From: Jan Kara <jack@suse.cz>
To: Amir Goldstein <amir73il@gmail.com>
Cc: Jan Kara <jack@suse.cz>, Ext4 <linux-ext4@vger.kernel.org>,
	rebello.anthony@gmail.com
Subject: Re: Data exposure on IO error
Date: Mon, 3 Aug 2020 09:57:46 +0200	[thread overview]
Message-ID: <20200803075746.GA27707@quack2.suse.cz> (raw)
In-Reply-To: <CAOQ4uxgovoBjs5BnYdPyV6K9AP17fCaeVgZ=wQMfx4hAuAf5RQ@mail.gmail.com>

Hello Amir!

On Sat 01-08-20 10:32:53, Amir Goldstein wrote:
> On Sat, Aug 1, 2020 at 1:59 AM Jan Kara <jack@suse.cz> wrote:
> >
> > Hello!
> >
> > In bug 207729, Anthony reported a bug that can actually lead to a stale
> > data exposure on IO error. The problem is relatively simple: Suppose we
> > do:
> >
> >   fd = open("file", O_WRONLY | O_CREAT | O_TRUNC, 0644);
> >   write(fd, buf, 4096);
> >   fsync(fd);
> >
> > And IO error happens when fsync writes the block of "file". The IO error
> > gets properly reported to userspace but otherwise the filesystem keeps
> > running. So the transaction creating "file" and allocating block to it can
> > commit. Then when page cache of "file" gets evicted, the user can read
> > stale block contents (provided the IO error was just temporary or involving
> > only writes).
> >
> > Now I understand in face of IO errors the behavior is really undefined but
> > potential exposure of stale data seems worse than strictly necessary. Also
> > if we run in data=ordered mode, especially if also data_err=abort is set,
> > user would rightfully expect that the filesystem gets aborted when such IO
> > error happens but that's not the case. Generally data_err=abort seems a bit
> > misnamed (and the manpage is wrong about this mount option) since what it
> > really does is that if jbd2 thread encounters error when writing back
> > ordered data, the filesystem is aborted. However the ordered data can be
> > written back by other processes as well and in that case the error is just
> > lost / reported to userspace but the filesystem doesn't get aborted.
> >
> > As I was thinking about it, it seems to me that in data=ordered mode, we
> > should just always abort the filesystem when writeback of newly allocated
> > block fails to avoid the stale data exposure mentioned above. And then, we
> > could just deprecate data_err= mount option because it wouldn't be any
> > useful anymore... What do people think?
> >
> 
> It sounds worse than strictly necessary.
> 
> In what way is that use case different from writing into a punched hole
> in the middle of the file and getting an IO error on writeback?

This is exactly the same.

> It looks like ext4 already goes into a great deal of trouble to handle
> extent conversion to init at io end.

So ext4 has currently two modes of operation controlled by dioread_nolock
mount option. Since about two kernel releases, ext4 defaults to actually
creating extents as unwritten and converting them on IO end. In this mode
ext4 actually doesn't have an issue because when IO error happens, we just
don't convert extents to written ones and so stale data is not exposed. But
we still do support the "legacy" mode of operation where extents are
created as written ones from the start and we just make sure the commit
with block allocation waits for data writeback to complete. And in this
mode there's this possibility of stale data exposure on IO error.
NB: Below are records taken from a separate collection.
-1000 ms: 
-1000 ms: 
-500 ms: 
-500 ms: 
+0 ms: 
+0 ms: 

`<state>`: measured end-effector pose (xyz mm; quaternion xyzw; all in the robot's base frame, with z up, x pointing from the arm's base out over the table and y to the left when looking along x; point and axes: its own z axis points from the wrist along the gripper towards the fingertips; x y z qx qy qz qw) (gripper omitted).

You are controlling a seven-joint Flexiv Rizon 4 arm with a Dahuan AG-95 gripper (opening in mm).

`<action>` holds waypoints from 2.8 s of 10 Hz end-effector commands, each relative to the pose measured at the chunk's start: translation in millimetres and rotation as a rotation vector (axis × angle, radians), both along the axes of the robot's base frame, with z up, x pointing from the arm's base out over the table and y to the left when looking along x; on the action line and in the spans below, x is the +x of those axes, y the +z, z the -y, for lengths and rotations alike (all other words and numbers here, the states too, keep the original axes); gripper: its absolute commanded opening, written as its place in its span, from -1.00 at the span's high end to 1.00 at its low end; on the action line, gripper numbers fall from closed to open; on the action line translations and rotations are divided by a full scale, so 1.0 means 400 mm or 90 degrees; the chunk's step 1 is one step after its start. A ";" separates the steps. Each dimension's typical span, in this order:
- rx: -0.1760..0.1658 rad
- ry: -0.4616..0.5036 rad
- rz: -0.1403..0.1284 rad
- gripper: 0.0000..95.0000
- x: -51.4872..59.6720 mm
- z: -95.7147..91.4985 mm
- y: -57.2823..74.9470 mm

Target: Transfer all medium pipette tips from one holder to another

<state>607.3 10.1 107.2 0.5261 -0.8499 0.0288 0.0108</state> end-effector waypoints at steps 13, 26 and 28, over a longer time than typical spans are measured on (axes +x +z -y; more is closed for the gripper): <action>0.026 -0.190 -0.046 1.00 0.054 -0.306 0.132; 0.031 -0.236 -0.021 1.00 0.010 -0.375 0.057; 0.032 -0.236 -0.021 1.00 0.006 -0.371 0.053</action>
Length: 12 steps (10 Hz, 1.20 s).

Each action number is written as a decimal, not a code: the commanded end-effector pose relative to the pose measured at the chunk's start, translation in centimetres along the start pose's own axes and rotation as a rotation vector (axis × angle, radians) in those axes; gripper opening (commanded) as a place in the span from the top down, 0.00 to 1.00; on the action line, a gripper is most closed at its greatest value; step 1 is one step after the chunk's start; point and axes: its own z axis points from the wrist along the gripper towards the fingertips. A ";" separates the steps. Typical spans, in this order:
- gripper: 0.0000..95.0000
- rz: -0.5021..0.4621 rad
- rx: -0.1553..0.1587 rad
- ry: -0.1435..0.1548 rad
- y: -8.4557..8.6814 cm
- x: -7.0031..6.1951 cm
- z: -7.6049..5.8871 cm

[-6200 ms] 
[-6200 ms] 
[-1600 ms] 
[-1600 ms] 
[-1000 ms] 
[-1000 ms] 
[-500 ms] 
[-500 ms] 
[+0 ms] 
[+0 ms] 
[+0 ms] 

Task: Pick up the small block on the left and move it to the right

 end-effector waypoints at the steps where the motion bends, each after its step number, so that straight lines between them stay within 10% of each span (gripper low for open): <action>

> So couldn't the described case be handled as a private case of
> filling a hole at the end of the file?
> 
> Am I missing something beyond the fact that traditionally, extending
> a file enjoyed the protection of i_disksize, so did not need to worry
> about unwritten extents?

The question really is what to do with the legacy mode of operation...

								Honza
-- 
Jan Kara <jack@suse.com>
SUSE Labs, CR